» **Work item**: Lines in the listing below that contain the string "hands" are to be found and copied.

» **Task material**:

::::::

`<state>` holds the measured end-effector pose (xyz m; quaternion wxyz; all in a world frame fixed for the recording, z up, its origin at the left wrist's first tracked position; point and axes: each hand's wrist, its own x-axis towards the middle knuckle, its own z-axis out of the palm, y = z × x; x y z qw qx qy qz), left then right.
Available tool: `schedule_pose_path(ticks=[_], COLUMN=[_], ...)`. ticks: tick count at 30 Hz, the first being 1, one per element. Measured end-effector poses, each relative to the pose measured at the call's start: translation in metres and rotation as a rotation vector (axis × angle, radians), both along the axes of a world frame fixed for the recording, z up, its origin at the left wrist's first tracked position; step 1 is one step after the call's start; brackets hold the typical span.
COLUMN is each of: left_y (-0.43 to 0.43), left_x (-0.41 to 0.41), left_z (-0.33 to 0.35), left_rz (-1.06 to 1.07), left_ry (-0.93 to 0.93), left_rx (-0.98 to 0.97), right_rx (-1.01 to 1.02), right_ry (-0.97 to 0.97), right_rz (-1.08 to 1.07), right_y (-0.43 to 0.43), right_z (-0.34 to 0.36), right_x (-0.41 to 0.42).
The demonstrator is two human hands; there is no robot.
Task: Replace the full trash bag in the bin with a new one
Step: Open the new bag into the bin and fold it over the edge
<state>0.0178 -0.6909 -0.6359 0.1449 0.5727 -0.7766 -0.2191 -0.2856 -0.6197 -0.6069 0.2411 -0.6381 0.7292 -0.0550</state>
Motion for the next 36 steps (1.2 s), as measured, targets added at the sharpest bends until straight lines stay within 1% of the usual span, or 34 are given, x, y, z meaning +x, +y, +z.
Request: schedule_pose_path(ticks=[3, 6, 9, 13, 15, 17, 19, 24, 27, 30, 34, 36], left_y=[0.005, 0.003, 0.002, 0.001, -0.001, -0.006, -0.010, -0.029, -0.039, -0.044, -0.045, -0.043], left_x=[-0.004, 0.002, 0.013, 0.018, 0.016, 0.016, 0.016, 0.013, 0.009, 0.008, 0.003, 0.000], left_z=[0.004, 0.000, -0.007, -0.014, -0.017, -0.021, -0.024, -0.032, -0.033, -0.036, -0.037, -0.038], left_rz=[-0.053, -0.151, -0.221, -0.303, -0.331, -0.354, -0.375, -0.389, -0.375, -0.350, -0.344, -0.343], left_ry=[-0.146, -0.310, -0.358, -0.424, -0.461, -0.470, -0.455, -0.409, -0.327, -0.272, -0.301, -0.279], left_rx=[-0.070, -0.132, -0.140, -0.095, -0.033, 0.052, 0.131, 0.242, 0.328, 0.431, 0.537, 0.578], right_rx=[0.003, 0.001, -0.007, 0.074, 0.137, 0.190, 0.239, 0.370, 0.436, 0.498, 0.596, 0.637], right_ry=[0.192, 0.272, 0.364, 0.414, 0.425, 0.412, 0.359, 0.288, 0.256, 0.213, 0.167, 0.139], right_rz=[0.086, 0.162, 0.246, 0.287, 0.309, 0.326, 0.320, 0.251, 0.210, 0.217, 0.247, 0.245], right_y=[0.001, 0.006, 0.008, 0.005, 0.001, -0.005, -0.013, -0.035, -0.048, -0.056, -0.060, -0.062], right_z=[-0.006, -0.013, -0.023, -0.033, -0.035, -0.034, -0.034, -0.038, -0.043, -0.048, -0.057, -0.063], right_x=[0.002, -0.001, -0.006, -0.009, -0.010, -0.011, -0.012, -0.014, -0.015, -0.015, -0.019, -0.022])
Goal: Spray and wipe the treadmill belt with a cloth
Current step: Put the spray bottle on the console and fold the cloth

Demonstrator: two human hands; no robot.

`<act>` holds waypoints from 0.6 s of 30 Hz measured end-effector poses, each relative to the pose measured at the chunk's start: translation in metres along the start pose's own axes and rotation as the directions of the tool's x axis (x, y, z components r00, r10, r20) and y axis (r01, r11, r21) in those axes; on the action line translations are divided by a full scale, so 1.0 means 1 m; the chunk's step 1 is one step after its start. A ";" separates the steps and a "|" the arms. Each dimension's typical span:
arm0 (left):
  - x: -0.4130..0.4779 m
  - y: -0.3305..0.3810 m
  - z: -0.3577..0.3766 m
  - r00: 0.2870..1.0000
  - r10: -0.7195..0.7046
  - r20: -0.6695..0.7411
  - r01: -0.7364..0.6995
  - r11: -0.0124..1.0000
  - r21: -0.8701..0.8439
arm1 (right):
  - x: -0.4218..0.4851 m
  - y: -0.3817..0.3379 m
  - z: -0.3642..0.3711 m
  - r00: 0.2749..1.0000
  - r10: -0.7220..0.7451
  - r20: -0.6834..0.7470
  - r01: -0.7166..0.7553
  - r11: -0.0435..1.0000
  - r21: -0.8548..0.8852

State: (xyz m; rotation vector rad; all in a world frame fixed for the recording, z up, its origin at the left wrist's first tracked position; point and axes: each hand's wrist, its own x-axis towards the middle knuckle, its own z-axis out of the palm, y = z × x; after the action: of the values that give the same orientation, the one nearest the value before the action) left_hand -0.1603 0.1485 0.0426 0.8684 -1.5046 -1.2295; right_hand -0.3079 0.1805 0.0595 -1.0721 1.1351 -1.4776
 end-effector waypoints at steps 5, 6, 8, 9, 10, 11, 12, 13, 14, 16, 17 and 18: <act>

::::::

» **Solution**:
The demonstrator is two human hands; there is no robot.
Demonstrator: two human hands; no robot.

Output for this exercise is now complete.